Pacific The largest of the world’s five oceans. It separates Asia and Australia to the west from North and South America to the east.
PhD (also known as a doctorate) A type of advanced degree offered by universities — typically after five or six years of study — for work that creates new knowledge. People qualify to begin this type of graduate study only after having first completed a college degree (a program that typically takes four years of study).
phenomenon Something that is surprising or unusual.
pressure Force applied uniformly over a surface, measured as force per unit of area.
recalcitrant An adjective that describes something that resists change or being controlled.
recycle To find new uses for something — or parts of something — that might otherwise be discarded, or treated as waste.
robot A machine that can sense its environment, process information and respond with specific actions. Some robots can act without any human input, while others are guided by a human.
Samoan Passage This is a gap separating two underwater mountains north of Samoa (an island nation directly east of northern Australia in the southern Pacific Ocean). Here, cold miles-deep water flows northward up from Antarctica and along the ocean floor into the Pacific.
scavenger A creature that feeds on dead or dying organic matter in its environment. Scavengers include vultures, raccoons, dung beetles and some types of flies.
sea An ocean (or region that is part of an ocean). Unlike lakes and streams, seawater — or ocean water — is salty.
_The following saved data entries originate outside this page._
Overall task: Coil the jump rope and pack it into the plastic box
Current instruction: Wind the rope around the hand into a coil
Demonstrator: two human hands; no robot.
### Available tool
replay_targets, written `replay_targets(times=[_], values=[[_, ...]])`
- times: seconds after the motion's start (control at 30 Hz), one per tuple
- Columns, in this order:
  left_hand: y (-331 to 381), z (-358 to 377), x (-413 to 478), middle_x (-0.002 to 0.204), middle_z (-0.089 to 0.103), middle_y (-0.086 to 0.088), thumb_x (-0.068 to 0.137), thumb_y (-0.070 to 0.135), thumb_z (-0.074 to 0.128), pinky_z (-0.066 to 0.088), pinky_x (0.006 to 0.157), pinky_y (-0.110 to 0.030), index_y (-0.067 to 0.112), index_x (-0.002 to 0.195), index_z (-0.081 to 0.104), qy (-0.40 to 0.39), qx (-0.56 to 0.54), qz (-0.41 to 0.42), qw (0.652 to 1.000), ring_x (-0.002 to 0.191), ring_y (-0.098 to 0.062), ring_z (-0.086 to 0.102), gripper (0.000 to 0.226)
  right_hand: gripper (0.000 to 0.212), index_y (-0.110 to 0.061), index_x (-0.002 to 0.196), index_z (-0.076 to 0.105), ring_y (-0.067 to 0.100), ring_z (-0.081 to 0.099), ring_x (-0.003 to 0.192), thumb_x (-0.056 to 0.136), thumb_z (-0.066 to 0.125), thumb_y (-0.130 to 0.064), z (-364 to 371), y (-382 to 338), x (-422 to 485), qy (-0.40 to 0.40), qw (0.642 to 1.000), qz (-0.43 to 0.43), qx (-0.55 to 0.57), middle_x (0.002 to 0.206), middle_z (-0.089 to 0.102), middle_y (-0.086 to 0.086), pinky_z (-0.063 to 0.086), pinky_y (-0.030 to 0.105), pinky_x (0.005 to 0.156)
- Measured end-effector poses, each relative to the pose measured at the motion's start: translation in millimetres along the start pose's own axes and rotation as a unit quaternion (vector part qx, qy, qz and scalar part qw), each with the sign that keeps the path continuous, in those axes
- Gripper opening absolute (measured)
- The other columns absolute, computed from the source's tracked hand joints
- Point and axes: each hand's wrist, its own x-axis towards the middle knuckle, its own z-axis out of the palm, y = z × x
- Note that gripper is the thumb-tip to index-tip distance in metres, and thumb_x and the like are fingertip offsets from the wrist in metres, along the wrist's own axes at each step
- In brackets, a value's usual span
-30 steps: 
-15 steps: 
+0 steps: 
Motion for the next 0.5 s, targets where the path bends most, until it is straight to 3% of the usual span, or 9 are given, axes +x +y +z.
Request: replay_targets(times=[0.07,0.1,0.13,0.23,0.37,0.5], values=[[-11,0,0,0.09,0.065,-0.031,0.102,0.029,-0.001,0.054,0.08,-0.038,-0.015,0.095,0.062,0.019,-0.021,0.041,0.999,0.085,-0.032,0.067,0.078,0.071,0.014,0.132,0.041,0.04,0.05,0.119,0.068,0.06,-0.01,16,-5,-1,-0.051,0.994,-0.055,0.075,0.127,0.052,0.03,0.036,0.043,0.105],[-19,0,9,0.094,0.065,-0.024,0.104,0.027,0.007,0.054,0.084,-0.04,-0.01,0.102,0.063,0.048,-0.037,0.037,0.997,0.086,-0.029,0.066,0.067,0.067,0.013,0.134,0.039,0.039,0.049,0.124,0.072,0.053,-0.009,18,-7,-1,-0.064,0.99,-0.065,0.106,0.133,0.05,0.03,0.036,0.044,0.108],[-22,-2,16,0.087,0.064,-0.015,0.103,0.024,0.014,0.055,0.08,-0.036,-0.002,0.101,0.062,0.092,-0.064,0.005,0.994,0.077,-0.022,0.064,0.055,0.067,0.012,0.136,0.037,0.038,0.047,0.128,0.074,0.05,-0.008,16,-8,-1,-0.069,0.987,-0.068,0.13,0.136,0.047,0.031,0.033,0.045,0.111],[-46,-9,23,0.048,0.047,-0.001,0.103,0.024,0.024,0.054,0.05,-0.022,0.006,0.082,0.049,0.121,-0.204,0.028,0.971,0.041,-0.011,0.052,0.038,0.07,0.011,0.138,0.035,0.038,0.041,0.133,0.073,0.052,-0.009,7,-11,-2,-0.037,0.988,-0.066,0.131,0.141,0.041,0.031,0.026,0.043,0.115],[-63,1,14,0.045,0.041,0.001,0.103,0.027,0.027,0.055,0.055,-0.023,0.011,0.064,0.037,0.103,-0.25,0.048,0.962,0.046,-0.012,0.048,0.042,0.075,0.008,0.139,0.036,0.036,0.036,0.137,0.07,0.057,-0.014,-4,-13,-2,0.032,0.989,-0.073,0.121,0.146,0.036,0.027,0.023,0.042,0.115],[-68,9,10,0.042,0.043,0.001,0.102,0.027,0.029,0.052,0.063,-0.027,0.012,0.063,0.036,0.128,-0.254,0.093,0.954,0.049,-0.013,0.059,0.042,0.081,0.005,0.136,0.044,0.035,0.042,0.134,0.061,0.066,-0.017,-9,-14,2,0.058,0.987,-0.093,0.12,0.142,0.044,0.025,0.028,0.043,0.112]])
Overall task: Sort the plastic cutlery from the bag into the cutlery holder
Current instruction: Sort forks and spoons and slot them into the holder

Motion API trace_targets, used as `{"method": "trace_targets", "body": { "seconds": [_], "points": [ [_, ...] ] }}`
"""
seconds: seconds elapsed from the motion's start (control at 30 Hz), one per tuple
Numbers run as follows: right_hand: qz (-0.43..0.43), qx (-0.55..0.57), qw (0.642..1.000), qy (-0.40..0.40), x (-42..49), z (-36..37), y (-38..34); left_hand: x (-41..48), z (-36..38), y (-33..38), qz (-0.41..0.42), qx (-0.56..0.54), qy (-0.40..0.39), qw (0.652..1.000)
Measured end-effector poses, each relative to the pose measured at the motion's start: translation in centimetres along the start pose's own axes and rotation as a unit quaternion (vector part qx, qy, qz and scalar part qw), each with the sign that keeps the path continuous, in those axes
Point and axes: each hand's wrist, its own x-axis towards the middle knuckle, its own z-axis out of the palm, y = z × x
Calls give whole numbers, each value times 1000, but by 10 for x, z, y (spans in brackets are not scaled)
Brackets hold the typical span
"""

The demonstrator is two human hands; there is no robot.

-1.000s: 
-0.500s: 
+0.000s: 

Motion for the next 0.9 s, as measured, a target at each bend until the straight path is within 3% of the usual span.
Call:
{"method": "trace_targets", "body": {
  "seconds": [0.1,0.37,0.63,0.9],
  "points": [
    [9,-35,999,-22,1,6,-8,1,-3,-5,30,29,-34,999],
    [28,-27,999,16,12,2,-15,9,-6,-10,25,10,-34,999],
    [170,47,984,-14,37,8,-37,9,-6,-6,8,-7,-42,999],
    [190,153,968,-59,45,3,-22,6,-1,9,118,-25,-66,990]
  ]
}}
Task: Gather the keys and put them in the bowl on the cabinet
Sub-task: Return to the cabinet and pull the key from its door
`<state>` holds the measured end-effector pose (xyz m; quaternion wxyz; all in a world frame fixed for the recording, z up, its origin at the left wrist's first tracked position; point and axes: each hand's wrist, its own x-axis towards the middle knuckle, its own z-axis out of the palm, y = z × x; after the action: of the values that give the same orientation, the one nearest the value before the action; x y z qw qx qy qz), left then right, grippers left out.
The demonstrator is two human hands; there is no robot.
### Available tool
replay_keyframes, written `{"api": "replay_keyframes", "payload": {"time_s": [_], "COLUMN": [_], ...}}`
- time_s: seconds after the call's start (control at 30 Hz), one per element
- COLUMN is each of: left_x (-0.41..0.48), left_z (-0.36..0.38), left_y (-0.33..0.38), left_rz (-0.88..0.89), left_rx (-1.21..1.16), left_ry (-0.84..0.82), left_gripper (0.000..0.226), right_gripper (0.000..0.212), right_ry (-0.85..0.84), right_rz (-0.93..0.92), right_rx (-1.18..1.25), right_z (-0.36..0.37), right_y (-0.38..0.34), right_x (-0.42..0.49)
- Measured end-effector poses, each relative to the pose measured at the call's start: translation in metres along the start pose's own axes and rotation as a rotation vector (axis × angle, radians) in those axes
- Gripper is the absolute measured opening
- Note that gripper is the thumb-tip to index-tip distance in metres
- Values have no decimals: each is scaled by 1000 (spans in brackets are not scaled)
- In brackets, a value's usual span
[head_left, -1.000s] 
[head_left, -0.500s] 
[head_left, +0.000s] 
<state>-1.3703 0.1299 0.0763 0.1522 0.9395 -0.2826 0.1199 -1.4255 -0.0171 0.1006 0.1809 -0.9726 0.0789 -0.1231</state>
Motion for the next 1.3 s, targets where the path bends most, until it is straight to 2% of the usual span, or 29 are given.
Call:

sensor A device that picks up information on physical or chemical conditions — such as temperature, barometric pressure, salinity, humidity, pH, light intensity or radiation. Scientists and engineers often rely on sensors to inform them of conditions that may change over time or that exist far from where a researcher can measure them directly.
silt Very fine mineral particles or grains present in soil. They can be made of sand or other materials. Silt is formed by the erosion of rocks, and then usually is deposited elsewhere by wind, water or glaciers.
solar system The eight major planets and their moons in orbit around our sun, together with smaller bodies in the form of dwarf planets, asteroids, meteoroids and comets.
submarine A term for beneath the oceans. (in transportation) A ship designed to move through the oceans, totally submerged. Such ships — especially those used in research — are also known as submersibles.
unique Something that is unlike anything else; the only one of its kind.
wave A disturbance or variation that travels through space and matter in a regular, oscillating fashion.